Besides our farm in NY, we rent a place in Santa Monica, CA for work, and I’ve planted a few fruit trees here just to satisfy the urge while we’re not home. One in particular has been a great selection for about 5 years now, an Eva’s Pride peach tree that needs very few chill hours and has produced a lot of peaches. Until now.
Last year, there were absolutely no peaches on our little tree, nor the standard-sized peach tree next door - likely because we had almost ZERO chill hours during the winter. This year, we had plenty of chill hours, and the tree next door is going crazy, but our little tree dropped a lot of fruitlets, and the ones that stayed on fell into two categories of peaches: normal sized, and oddly stunted. If you look at the picture, you’ll see two examples. This is the case all over the tree.
I thinned like always, and along with the fruit drop, it isn’t a case of too many fruits per branch. I sprayed with Neem Oil and liquid fish at the same time as I always have, which led to bumper crops in the past. Is there something happening here I don’t see?
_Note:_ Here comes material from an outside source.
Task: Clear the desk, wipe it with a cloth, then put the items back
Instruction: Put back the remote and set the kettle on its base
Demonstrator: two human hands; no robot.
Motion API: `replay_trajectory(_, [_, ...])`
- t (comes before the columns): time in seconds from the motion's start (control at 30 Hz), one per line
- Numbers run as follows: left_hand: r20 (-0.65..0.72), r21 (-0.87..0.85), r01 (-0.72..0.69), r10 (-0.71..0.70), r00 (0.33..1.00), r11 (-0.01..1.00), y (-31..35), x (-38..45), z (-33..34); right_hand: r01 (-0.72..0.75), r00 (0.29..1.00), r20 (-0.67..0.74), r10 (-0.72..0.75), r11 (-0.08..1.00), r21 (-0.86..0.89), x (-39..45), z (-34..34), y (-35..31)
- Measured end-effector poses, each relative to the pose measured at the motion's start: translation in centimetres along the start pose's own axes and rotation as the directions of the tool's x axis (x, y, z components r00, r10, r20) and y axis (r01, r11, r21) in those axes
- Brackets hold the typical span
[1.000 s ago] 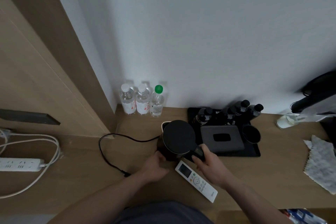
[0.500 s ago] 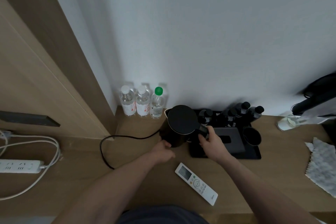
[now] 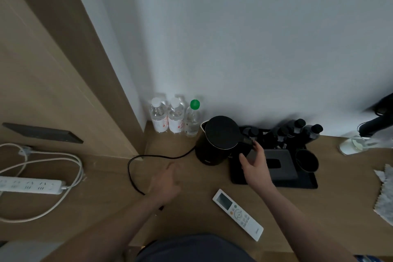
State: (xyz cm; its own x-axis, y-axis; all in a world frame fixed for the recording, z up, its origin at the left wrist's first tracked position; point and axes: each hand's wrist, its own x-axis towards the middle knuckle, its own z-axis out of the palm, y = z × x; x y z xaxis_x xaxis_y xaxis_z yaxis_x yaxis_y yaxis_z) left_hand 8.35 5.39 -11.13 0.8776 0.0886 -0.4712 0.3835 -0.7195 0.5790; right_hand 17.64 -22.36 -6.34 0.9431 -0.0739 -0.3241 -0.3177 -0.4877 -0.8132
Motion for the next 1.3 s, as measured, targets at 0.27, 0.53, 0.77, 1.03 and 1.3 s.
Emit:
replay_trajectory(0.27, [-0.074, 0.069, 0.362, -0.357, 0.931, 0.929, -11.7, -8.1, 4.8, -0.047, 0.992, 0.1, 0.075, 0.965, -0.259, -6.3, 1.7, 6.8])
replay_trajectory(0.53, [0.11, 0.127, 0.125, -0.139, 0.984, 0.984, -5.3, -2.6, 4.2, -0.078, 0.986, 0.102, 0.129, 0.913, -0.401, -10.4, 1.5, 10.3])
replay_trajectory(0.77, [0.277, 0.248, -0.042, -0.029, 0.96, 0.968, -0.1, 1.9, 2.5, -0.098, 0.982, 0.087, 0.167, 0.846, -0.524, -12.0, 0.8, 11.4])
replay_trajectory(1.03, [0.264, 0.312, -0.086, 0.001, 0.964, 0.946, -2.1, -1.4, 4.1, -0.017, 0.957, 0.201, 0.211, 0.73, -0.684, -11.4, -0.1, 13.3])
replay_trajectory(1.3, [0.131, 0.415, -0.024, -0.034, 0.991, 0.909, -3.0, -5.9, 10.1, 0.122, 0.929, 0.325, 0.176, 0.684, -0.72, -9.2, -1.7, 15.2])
I’ve had lots of the stunted peach and nectarine fruits this yr. More than normal and chilling was well below normal. I think it’s fruits that set but weren’t pollinated and thus don’t develop normally. Some yrs some of those make small peaches with no seed and little sweetness. It’s the hormonal effects of the seed that draws carbohydrates to the fruit.
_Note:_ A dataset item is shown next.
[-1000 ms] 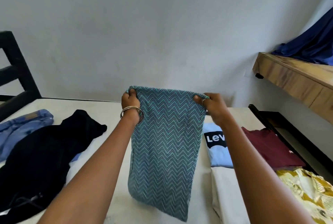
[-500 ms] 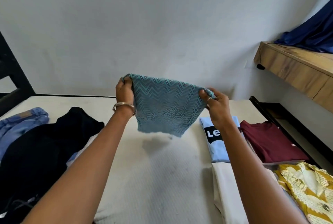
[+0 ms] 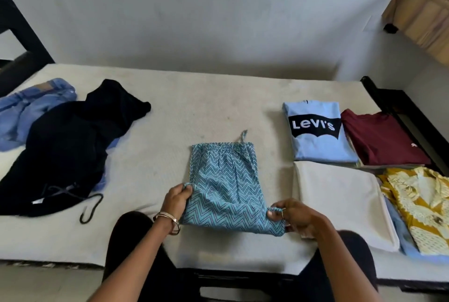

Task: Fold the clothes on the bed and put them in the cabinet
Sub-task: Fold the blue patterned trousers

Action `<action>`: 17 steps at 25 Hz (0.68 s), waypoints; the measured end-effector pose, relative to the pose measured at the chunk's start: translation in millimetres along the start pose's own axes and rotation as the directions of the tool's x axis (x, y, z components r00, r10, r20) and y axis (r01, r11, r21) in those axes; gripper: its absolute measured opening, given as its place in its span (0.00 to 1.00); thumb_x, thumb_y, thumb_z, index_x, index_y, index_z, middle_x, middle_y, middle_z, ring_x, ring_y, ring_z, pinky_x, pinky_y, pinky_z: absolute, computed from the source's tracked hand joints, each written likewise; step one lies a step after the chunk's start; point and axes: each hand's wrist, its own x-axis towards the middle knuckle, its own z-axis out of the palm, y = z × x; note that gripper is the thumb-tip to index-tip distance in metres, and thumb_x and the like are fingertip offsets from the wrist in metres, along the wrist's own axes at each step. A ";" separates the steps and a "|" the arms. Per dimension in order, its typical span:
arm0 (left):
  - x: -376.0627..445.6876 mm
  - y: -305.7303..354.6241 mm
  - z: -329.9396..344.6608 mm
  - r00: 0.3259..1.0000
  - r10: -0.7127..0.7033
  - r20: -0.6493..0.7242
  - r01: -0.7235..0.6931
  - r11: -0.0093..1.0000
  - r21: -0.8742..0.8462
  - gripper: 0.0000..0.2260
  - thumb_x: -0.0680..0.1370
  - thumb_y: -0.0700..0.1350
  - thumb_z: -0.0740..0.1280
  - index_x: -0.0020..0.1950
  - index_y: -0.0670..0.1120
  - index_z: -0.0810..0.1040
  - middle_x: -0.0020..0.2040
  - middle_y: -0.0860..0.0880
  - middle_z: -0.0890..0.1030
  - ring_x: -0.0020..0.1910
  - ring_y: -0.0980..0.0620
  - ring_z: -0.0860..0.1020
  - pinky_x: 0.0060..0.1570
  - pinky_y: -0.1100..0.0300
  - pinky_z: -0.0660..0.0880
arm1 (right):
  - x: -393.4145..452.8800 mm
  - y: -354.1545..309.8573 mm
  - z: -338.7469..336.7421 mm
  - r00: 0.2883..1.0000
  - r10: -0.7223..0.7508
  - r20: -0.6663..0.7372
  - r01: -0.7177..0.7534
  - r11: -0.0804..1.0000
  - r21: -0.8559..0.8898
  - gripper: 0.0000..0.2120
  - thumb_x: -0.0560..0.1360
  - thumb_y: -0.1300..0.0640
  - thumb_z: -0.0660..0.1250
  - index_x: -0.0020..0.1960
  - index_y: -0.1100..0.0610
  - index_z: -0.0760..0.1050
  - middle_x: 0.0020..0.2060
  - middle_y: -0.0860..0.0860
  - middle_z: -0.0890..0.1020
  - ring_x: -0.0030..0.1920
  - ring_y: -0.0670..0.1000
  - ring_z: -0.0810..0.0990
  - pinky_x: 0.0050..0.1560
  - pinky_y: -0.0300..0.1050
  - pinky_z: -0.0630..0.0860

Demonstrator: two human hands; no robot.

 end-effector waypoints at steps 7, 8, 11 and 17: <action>37.1 21.1 -8.5 0.955 0.248 -0.164 -0.261 0.963 -0.066 0.13 0.75 0.49 0.62 0.40 0.39 0.72 0.34 0.47 0.70 0.36 0.54 0.67 0.37 0.57 0.64 | 41.8 -56.4 -23.9 0.940 -0.310 -0.140 0.310 0.950 -0.024 0.18 0.69 0.46 0.77 0.45 0.61 0.83 0.39 0.56 0.83 0.40 0.50 0.80 0.41 0.43 0.77; 48.3 29.1 -6.9 0.940 0.286 -0.185 -0.297 0.955 -0.031 0.14 0.76 0.51 0.62 0.41 0.40 0.72 0.34 0.47 0.70 0.35 0.56 0.66 0.36 0.59 0.64 | 53.3 -71.1 -26.5 0.914 -0.361 -0.186 0.362 0.932 -0.031 0.17 0.70 0.48 0.75 0.46 0.63 0.82 0.38 0.56 0.82 0.39 0.50 0.79 0.39 0.42 0.77; 103.0 49.1 2.4 0.915 0.297 -0.272 -0.288 0.955 0.073 0.20 0.76 0.60 0.57 0.46 0.43 0.74 0.35 0.48 0.73 0.34 0.54 0.71 0.37 0.57 0.66 | 107.4 -112.6 -35.1 0.832 -0.404 -0.379 0.434 0.901 -0.008 0.15 0.71 0.50 0.73 0.46 0.63 0.83 0.38 0.57 0.83 0.39 0.52 0.80 0.40 0.45 0.77; 192.2 28.5 31.5 0.955 -0.194 -0.226 0.271 0.883 0.384 0.32 0.78 0.57 0.65 0.76 0.44 0.57 0.68 0.35 0.71 0.66 0.35 0.70 0.63 0.46 0.68 | 211.2 -110.6 -14.7 0.635 -0.016 -0.772 -0.104 0.989 -0.106 0.30 0.77 0.38 0.64 0.72 0.53 0.63 0.66 0.61 0.71 0.68 0.63 0.67 0.65 0.65 0.65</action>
It’s planted in the ground, had a lot of soil brought in to counteract the sand that lies about 5 feet down. The lack of pollination is confusing, because of the massive peach tree next door, plus a bit of careful hand-pollination PLUS this tree is supposed to be self-pollinating. Is it safe to say those stunted peaches will not get any bigger, and they should be thinned off the tree?
In better news, the Dwarf Cavendish Banana I planted in 2007 flowered after 10 long years!
Can you post a pic of the whole Cavendish tree, please? I bought the mother tree 3 years ago. It grew well in the summer but suffered winter in our house (cold and dry for bananas). It’s died but had many babies. Right now, I have several of them, I’ve grown them in pots.
They have so many babies I don’t know what to do with it. I’ve given them away to anyone who wants them.
Here you go! From what I recall, bananas have some odd male/female relationship, and if you don’t see flowering after a couple of years, you’re supposed to cut it down and let one of the little baby shoots at the bottom grow up to be the main tree, because it needs to be female.
Or perhaps I have that wrong; it was confusing, and cutting down the tree 3 or 4 times didn’t seem to help. This time I just let it be and forgot about it for about 3 years, and one day, the gigantic flower just appeared.
Ian,
I thought Dwarf Cavendish is not cold hardy to zone 6, where I live. Your zone is 5. How is that possible? Could you please share your secret on how to keep it alive outdoor? For mine, the mother tree is long gone.
I have Muss Basjoo which is supposed to be the most cold hardy of bananas. Mine needs winter protection and it stiil dies back to the ground every year.
Oh, yes - this banana tree is at our long-term rental place in Santa Monica… normally, all my fruit tree events occur at our house in Columbia County, NY (where this thing would have frozen solid long ago).